US data messy, but proves dollar positive

With retail sales, import & export price indices as well as the NY Fed manufacturing index, this morning was always going to be a noisy one for markets and investors to work their way through – and the cut through message has been modestly positive for the dollar. US retail sales were stronger in July and to top that off, June’s numbers were revised upwards. While electronics and clothing sales slipped slightly, motor vehicle sales responded to the fall in price we pointed out last week and became one of the biggest contributors to sales gains. All this equates to stronger consumption/expenditure numbers at the start of Q3, something that should show in upcoming GDP releases.

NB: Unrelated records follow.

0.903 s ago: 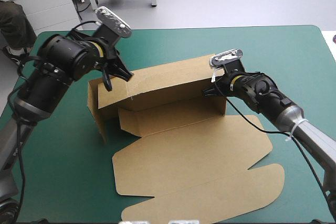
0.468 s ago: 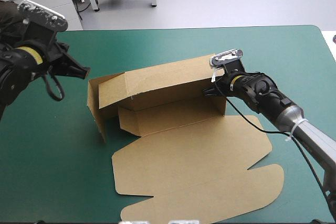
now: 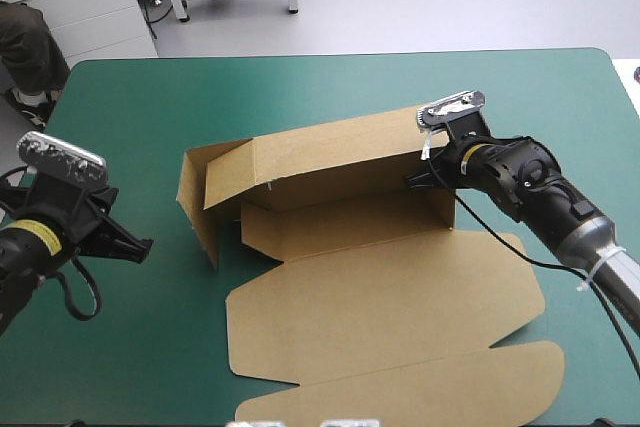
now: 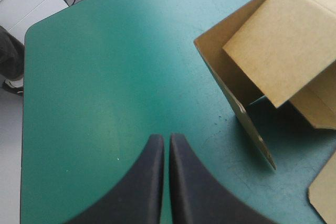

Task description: Fold the box

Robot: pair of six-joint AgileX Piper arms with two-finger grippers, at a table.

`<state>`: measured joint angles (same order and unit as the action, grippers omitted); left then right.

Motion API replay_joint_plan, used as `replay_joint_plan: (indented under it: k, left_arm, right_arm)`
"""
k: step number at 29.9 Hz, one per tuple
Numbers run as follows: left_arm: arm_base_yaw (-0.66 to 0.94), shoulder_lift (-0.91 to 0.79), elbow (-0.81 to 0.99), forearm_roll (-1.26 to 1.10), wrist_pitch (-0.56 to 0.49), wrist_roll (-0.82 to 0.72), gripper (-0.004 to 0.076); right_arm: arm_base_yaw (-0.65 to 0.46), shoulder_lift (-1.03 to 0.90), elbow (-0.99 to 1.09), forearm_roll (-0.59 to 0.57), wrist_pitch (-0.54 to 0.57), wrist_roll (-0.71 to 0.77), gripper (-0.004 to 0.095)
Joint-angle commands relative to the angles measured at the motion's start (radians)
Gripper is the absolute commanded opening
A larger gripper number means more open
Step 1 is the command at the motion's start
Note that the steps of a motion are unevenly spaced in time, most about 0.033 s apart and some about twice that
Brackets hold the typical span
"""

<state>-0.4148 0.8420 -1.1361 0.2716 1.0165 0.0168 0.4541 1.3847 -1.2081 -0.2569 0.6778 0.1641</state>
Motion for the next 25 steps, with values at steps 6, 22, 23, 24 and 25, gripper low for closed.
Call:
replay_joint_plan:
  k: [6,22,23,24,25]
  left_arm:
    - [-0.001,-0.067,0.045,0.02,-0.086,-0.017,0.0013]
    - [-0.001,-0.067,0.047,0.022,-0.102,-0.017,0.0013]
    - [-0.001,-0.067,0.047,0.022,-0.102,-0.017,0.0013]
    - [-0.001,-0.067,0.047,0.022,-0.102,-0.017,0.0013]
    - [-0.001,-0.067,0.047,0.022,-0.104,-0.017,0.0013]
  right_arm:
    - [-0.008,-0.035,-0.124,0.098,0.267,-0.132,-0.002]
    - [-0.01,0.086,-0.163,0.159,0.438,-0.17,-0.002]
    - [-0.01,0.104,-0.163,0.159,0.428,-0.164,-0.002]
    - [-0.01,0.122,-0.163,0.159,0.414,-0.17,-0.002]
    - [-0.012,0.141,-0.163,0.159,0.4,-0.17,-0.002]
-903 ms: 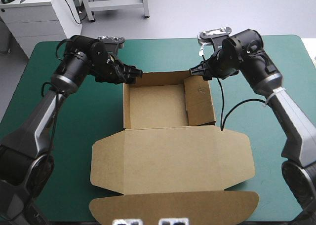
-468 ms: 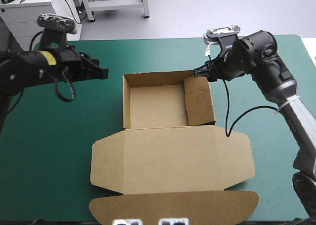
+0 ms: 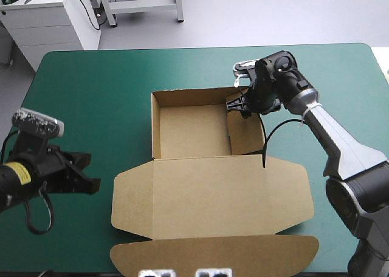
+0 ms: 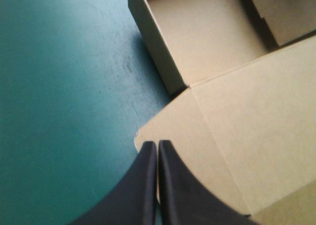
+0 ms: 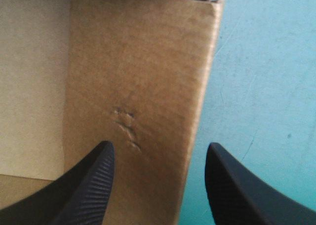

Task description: Fold the box

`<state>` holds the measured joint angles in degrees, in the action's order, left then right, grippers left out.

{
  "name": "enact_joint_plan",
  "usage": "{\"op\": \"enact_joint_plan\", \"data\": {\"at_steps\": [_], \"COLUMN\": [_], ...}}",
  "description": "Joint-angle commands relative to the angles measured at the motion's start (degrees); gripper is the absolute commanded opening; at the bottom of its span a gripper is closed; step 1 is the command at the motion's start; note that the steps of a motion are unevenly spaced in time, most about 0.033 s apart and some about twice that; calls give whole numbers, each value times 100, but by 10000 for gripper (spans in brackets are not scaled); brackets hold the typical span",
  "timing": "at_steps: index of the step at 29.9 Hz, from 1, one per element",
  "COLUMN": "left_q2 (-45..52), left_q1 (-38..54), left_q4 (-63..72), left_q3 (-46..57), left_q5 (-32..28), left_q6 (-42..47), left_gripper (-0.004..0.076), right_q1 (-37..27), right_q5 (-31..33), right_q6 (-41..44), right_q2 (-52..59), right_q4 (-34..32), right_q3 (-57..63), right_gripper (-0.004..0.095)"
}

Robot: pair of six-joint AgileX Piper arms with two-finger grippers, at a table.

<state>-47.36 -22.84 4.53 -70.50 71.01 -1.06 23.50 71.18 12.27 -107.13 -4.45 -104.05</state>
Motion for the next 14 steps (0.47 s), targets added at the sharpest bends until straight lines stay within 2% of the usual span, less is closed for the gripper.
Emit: {"op": "enact_joint_plan", "data": {"at_steps": [1, 3, 5, 10, 14], "left_q2": [576, 850, 1065, 1547, 1723], "left_q1": [-20, -20, -20, -20, -20], "left_q4": [33, 33, 33, 183, 449], "left_q3": [619, 1053, 1423, 2267, 2660], "left_q5": [-297, -325, -325, -430, -486], "left_q6": [46, 1, -86, -186, -186], "left_gripper": [-8, -8, -8, -8, -8], "right_q1": [-9, -9, -9, -9, -158], "right_q5": [-113, -152, -184, -466, -839], "right_q6": [-35, -54, -78, 97, 295], "right_q2": [-5, -170, -309, -495, -499], "right_q4": [-76, -76, -64, -64, -51], "right_q3": [-131, -131, -131, -131, -131], "right_gripper": [508, 479, 395, 10, -20]}}
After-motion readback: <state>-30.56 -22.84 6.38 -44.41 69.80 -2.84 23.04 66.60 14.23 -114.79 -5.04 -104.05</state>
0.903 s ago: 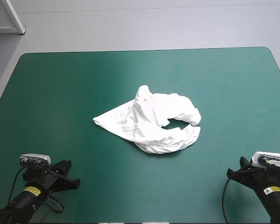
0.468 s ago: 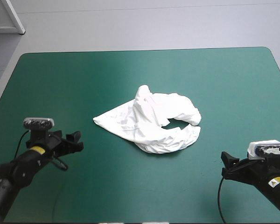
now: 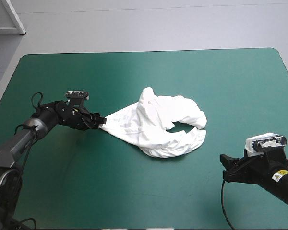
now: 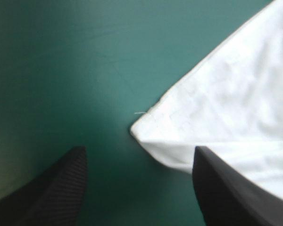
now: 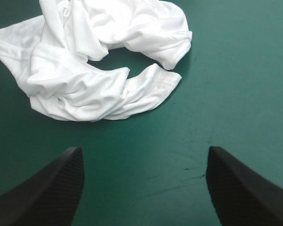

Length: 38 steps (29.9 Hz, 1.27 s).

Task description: Fold the cloth

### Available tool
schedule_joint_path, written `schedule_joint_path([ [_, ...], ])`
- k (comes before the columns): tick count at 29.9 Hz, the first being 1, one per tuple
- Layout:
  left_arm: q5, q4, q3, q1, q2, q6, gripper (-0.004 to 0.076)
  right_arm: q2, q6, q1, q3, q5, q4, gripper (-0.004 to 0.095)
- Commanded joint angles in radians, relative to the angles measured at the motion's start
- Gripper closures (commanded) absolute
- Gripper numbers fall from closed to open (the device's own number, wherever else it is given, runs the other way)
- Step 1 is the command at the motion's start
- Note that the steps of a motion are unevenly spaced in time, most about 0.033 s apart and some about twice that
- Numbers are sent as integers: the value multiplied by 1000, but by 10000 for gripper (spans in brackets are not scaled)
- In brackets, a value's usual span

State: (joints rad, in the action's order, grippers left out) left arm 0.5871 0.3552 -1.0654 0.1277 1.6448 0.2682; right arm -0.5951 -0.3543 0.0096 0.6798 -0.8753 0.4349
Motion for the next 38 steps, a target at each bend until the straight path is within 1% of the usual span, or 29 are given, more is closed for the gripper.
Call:
schedule_joint_path([
  [1,-36,18,-55,19,34,23,251,-22,-9,7,28,43,4,280],
  [4,-101,14,-55,59,62,30,251,-49,-10,7,28,43,6,288],
  [6,-120,14,-55,84,75,30,256,-71,-13,7,28,43,8,288],
  [8,-131,14,-55,101,87,30,297,-100,-13,7,28,53,9,288],
  [9,-130,14,-55,109,95,25,341,-119,-13,7,28,61,9,288],
  [10,-128,17,-52,113,103,25,402,-138,-18,7,28,66,13,288],
  [12,-113,17,-52,119,111,27,554,-180,-34,7,28,87,28,288],
  [13,-105,17,-52,119,116,25,603,-203,-52,7,28,103,42,288],
  [14,-98,17,-52,119,118,25,698,-226,-64,7,28,119,61,288],
  [15,-94,17,-52,119,120,28,731,-247,-74,7,28,141,77,288],
  [18,-100,15,-52,119,118,25,734,-330,-124,7,28,203,128,288],
  [22,-107,18,-52,119,117,23,734,-482,-227,7,28,283,229,288],
  [25,-112,18,-52,119,117,21,734,-598,-308,38,28,339,300,288],
  [29,-114,22,-52,119,117,21,734,-737,-328,125,30,479,300,288],
  [33,-116,22,-52,119,117,21,734,-845,-323,197,56,578,300,296],
  [35,-116,22,-52,119,117,21,734,-888,-323,236,72,639,290,327],
  [38,-116,22,-52,119,117,21,734,-941,-323,282,95,684,241,387],
])
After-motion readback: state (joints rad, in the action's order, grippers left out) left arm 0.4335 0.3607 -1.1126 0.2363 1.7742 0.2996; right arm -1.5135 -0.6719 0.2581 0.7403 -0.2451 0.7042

EUR/USD slumped down to 1.1688 this morning, but has since risen back above 1.17 – another signal that gains against the Eurozone currency will be hard fought for the foreseeable future. The same can’t be said for sterling however which, following a softer than expected inflation number, has sent GBP/USD below 1.29 and back to fresh one-month lows.

Has inflation peaked for UK importers? Don’t count on it

While both consumer and producer facing inflation remained relatively unchanged in the UK, hopes that the worst wave of inflation has passed may be misplaced. The cooler-than-expected rate of inflation was primarily down to one of the most volatile components: fuel prices. Fuel costs (via Brent crude oil) fell 1.3% in July alone, whereas prices for food, clothing and household goods rose. Should oil prices continue to climb across August and September (in the event of, for example, sabre-rattling in on the Korean Peninsula), we’ll likely be looking at higher, and not lower, rates of inflation to close out 2017 in Great Britain.

Our chief economist this morning pointed out that the Bank of England is not under pressure from prices to raise rates at the moment, and will not be by the end of the year. That could all change if sterling continues its recent decline against the euro however.

The rest of the day should prove relatively quiet, but sterling watchers will be carefully watching the UK unemployment report due overnight to see if the trail of negative real wage growth extends into another month. Barring that, markets will be prepping their thoughts for the FOMC minutes due tomorrow afternoon.